### Action item
Of the lines in the data below, write out exactly those from the one holding "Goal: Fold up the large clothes" through the one holding "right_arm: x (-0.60", both included.

[Items from a dataset]
((

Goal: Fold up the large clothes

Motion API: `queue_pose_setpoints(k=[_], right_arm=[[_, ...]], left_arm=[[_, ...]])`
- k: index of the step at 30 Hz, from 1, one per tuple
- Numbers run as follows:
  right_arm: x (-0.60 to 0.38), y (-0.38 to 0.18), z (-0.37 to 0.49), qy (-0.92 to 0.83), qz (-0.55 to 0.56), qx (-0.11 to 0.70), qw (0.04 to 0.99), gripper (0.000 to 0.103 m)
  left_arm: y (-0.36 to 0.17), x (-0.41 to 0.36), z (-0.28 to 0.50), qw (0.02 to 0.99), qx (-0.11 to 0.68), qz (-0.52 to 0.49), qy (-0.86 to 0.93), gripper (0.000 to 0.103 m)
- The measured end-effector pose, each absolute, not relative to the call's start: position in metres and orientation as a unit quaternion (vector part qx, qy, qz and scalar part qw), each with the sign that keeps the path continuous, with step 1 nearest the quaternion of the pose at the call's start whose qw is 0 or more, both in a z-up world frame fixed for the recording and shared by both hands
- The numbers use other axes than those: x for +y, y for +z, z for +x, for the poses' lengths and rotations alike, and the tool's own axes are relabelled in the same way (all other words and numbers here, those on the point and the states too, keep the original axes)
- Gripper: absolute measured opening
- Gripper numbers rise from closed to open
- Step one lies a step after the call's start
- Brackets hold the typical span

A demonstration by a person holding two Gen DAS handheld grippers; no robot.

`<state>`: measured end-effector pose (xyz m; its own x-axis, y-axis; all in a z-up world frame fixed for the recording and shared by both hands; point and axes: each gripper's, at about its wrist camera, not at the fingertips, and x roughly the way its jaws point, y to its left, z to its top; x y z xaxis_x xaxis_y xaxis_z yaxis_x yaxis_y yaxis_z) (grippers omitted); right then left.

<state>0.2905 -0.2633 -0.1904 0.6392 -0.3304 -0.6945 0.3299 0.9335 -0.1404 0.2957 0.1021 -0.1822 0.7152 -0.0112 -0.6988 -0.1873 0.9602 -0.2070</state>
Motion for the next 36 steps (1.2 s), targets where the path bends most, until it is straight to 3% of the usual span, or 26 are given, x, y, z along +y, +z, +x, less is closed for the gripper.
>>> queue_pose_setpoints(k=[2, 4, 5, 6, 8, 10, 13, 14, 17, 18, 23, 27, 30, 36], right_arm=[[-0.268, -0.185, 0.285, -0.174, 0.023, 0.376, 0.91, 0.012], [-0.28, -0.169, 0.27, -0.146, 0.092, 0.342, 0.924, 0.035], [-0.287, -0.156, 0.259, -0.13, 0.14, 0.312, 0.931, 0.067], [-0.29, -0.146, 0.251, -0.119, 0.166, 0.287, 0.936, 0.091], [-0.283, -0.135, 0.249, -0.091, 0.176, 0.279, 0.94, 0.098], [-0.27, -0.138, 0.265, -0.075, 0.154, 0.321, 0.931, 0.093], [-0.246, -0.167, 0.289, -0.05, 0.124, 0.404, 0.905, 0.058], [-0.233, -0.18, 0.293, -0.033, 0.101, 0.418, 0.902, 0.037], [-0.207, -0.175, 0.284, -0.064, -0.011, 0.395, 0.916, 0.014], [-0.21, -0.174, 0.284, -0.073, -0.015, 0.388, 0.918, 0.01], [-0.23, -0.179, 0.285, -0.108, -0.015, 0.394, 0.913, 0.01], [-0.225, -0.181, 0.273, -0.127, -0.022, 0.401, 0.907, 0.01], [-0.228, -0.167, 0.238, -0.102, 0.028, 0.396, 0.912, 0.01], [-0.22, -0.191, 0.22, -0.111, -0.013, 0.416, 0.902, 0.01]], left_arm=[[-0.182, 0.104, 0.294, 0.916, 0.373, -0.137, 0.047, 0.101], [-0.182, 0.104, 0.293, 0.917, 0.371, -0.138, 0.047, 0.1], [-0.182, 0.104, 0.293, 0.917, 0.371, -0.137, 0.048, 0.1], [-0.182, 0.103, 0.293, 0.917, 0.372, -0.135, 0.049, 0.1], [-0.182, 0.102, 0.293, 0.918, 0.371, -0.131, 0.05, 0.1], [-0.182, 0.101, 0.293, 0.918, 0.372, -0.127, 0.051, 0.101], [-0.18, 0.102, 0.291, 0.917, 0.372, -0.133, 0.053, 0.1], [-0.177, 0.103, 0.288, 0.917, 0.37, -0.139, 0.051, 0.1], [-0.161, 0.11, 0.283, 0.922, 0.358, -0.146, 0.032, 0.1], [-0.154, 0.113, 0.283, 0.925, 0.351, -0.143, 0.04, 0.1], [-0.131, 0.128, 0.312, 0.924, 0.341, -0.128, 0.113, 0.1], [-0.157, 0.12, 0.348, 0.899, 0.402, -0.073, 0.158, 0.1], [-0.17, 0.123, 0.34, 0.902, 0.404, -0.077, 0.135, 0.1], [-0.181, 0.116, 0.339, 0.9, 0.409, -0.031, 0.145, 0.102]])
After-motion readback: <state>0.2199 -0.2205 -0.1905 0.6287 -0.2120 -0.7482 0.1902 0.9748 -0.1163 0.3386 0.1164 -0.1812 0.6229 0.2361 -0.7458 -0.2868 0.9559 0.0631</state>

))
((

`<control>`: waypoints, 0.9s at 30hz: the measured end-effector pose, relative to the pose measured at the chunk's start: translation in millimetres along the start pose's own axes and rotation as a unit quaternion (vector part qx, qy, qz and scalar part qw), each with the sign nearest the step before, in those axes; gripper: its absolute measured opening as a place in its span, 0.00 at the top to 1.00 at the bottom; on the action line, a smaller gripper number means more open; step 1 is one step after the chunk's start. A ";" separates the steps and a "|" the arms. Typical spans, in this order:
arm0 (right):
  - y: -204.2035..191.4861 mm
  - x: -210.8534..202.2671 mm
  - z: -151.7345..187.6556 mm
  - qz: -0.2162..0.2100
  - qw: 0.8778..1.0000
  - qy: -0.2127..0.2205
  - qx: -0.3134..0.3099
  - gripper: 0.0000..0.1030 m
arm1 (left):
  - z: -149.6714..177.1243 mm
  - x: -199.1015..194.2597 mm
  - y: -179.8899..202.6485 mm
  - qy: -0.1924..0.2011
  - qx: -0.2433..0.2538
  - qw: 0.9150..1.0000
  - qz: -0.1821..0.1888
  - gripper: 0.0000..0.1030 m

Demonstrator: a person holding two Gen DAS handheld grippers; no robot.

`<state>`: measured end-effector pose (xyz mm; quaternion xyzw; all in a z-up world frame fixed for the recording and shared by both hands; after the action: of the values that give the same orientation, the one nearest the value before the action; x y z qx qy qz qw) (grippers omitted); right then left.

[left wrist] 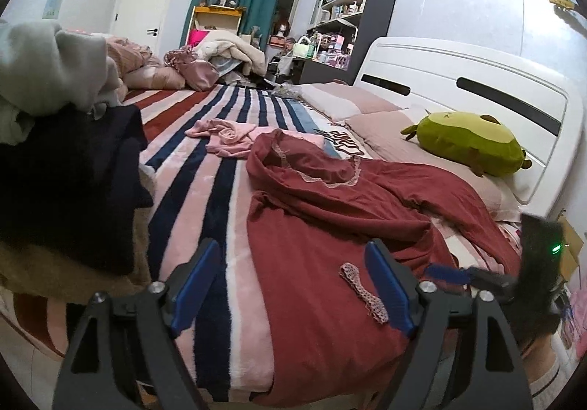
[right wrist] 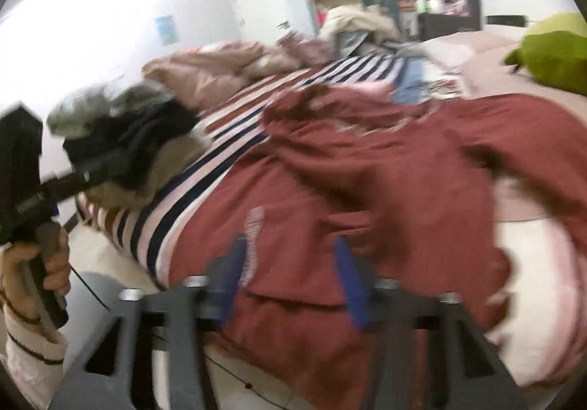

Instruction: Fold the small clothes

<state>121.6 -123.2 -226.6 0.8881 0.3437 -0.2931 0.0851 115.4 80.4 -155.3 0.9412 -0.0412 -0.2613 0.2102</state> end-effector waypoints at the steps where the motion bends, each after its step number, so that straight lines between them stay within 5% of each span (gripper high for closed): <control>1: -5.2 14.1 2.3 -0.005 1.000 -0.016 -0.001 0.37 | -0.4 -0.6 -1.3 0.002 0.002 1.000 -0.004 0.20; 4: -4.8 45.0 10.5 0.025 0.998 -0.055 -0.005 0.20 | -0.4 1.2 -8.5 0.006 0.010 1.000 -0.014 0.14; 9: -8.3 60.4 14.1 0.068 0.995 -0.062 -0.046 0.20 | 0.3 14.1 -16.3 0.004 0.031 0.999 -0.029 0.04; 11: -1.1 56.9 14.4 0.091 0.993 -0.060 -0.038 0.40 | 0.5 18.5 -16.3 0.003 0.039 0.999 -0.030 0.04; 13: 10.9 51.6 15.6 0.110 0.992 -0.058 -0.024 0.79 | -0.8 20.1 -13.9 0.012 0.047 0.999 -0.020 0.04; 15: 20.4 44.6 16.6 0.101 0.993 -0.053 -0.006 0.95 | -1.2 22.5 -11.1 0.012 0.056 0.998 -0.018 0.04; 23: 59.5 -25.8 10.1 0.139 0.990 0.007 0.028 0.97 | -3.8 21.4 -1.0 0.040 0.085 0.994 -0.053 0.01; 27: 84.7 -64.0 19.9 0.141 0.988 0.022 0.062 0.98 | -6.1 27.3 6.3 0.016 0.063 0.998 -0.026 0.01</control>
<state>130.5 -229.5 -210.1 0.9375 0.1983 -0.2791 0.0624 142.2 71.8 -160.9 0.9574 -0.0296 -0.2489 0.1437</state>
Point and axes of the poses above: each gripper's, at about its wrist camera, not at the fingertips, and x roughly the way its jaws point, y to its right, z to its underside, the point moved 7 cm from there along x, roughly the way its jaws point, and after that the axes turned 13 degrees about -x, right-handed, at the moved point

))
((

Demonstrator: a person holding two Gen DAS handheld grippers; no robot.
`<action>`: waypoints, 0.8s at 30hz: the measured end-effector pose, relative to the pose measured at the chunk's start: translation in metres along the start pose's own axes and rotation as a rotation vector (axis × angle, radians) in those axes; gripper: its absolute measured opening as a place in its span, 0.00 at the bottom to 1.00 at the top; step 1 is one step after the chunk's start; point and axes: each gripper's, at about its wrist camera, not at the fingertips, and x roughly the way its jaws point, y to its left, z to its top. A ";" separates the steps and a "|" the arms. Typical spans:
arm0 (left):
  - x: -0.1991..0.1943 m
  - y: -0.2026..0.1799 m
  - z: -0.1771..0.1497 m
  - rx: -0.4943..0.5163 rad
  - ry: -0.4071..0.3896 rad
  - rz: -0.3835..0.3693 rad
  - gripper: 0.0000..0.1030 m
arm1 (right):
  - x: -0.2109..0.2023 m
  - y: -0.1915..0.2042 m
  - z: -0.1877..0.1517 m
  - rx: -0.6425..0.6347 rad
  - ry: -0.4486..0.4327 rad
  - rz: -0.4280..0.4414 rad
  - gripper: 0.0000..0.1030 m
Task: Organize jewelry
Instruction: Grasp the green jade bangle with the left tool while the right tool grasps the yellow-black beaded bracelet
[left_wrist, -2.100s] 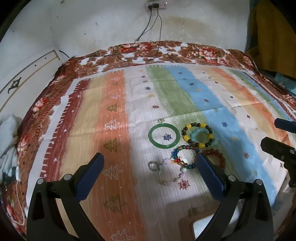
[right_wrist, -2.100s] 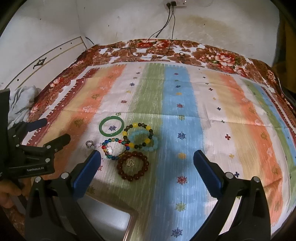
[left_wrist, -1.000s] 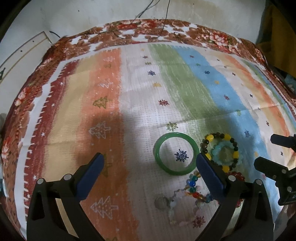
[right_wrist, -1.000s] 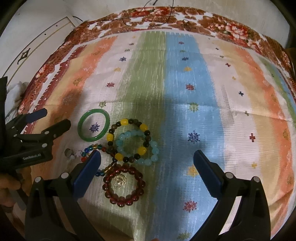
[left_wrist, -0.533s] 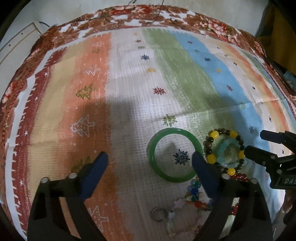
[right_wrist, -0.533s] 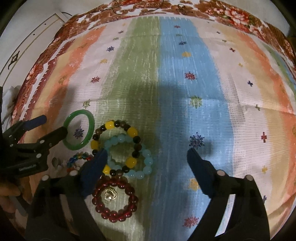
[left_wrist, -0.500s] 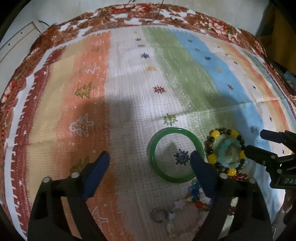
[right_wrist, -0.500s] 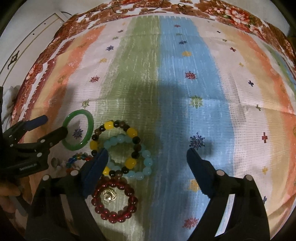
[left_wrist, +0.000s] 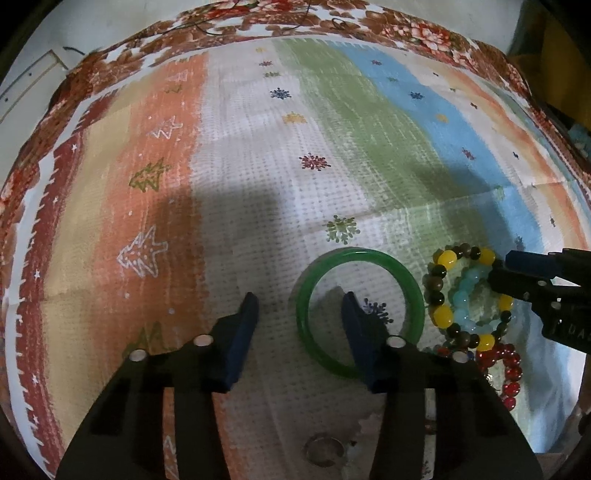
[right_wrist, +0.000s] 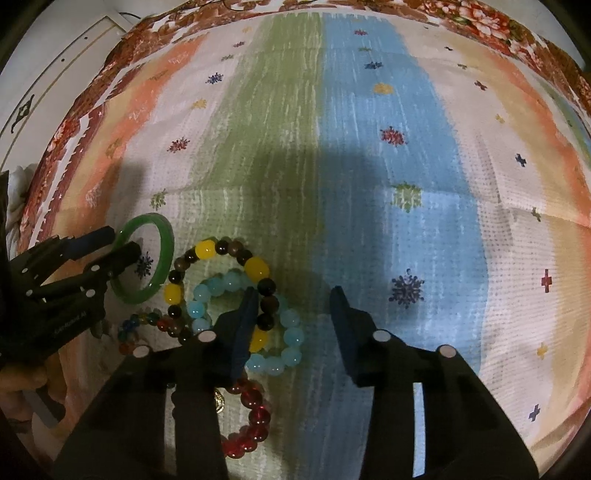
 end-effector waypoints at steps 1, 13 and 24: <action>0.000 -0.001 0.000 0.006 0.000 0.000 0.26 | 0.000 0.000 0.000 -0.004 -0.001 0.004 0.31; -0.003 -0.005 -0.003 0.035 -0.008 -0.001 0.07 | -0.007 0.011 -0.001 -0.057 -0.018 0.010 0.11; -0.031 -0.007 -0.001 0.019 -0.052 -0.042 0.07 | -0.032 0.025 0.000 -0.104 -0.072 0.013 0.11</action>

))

### Answer space
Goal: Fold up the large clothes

Motion API: `queue_pose_setpoints(k=[_], right_arm=[[_, ...]], left_arm=[[_, ...]])`
- k: index of the step at 30 Hz, from 1, one per tuple
- Numbers run as follows:
  right_arm: x (-0.60 to 0.38), y (-0.38 to 0.18), z (-0.37 to 0.49), qy (-0.92 to 0.83), qz (-0.55 to 0.56), qx (-0.11 to 0.70), qw (0.04 to 0.99), gripper (0.000 to 0.103 m)

What was asked now has a complete answer.